Миссия сдвига на Фа# - стр. 10
В следующую секунду Константин понял, что летит с обрыва кубарем вниз.
Хмель – как рукой сняло! Сердце бешено колотилось, а мозг отстранённо считал кувырки:
«Песок – небо, трава – небо, щебёнка, твою мать!!!»
– Во народ пошёл! – проговорил Хулиан, провожая, закубырявшего вниз по холму Костю отстранённохолодным взглядом.
– Что случилось коллега? – отозвался Станиславский.
– Знаете, о чём он сейчас думает, профессор? Ему – до смерти четыре шага, а он гадает: спёр я у него ключи от машины, прежде чем сбросил под откос, или нет?
– Наш человек! – покачал головой Алексеев. – Да… Автомобильный синдром окончательно закрепил точку сборки москвичей в мире колеса времени.
– Ничего, ещё один кульбит, и мы её сейчас оттуда вышибем! – прорычал Хулиан.
– Обрыв! – закричал Костя, рухнув, после очередного кувырка, в разверзнувшуюся под ногами бездну.
Паника сменилась ударом тока в солнечное сплетение и рывком за лопаточную область назад вверх, навстречу сияющему солнцу.
Константин явственно ощутил себя парящим над долиной Клязьмы, подобно воздушному змею, и летящим кубарем под крутой откос, одновременно.
– Кья-кья-кья! Взвейтесь соколы орлами! Да здравствует, Великий Вождь и Учитель всего трудового индейского народа, товарищ Кецалькоатль! Ура, товарищи! !! – неслось откуда-то сверху.
– Верю! Верю! – радостно вторил снизу голос Станиславского.
– Так тебя, Большое Гнездо, видимо за это прозвали Хулианом? – Алексеев хитро сощурился, глядя сквозь пенсне на собеседника.
– Да и «гнездом» тоже за это, – усмехнулся индеец.
– Бывалыча, подведёшь ни о чём не подозревающего кандидата к этому обрыву, и как дашь ему хорошего пинка из гнезда, так сказать!

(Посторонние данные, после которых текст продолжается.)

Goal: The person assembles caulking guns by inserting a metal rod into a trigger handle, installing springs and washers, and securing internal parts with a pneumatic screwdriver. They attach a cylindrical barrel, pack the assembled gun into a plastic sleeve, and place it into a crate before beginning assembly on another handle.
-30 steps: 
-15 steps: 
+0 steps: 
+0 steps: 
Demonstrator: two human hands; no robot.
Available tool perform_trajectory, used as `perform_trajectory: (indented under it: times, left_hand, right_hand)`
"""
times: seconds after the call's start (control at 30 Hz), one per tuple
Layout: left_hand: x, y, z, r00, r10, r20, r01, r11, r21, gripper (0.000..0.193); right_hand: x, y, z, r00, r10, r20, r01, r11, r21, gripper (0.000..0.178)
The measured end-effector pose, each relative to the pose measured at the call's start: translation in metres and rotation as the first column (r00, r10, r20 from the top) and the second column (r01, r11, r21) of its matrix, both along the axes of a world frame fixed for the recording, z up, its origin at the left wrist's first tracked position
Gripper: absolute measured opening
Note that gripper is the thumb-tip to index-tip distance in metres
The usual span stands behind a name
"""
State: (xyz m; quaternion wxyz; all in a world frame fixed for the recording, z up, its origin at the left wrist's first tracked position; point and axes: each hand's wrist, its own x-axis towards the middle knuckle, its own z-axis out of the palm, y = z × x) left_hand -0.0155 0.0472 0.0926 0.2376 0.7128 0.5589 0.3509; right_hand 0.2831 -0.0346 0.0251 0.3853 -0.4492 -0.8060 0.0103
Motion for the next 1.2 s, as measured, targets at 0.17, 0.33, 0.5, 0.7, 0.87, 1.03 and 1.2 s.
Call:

А он летит, и склоняет моё «имя» во всех вариантах. С этой горки у меня кто только ни летал! И все кричали в полёте именно «Хулиан!». Правда, зачастую, по слогам. Мне сдаётся, что современное «хулиган» это видоизменённое моё нагвальское прозвище.
– Что ж, думаю, для такой роли другое вряд ли подойдёт! – согласился с собеседником Станиславский.
– Техника расщепления сознания стара как мир. Имя Хулиан, видимо, такое же старое, – резюмировал индеец.
Став на самый край обрыва, дон Хулиан задумчиво наморщил лоб и скривил рот, словно что-то рассчитывал в уме.
– В нашем деле, ведь, что главное? – наконец, проговорил он. – Главное – с градусом не ошибиться!
При этих словах индейца Алексеев поднял стоящую у ног бутылку и начал внимательно изучать этикетку.
– Да нет, профессор! Я не об этом. Это я про уклон, конечно! – рассмеялся Хулиан. – С отвесного склона – кости переломает, а с пологого – испуга не будет. А без шока мозг не отключить, и до центра восприятия эфирного дубля не добраться. М-да-а! Люди и в средневековье-то не хотели замечать дырки и ляпы на холсте реальности. А уж современному замороченному человеку не то, что остановить мир, чтобы познать его дискретность и многомерность, самому остановиться некогда. Мало им этой доминантной морочащей действительности, так они ещё вторую придумали, – кино, телевидение, интернет! Времени на то, чтобы потыкать носом в сумерки полотно с изображением очага, не остаётся совсем. Вот потайная дверца-то и заржавела.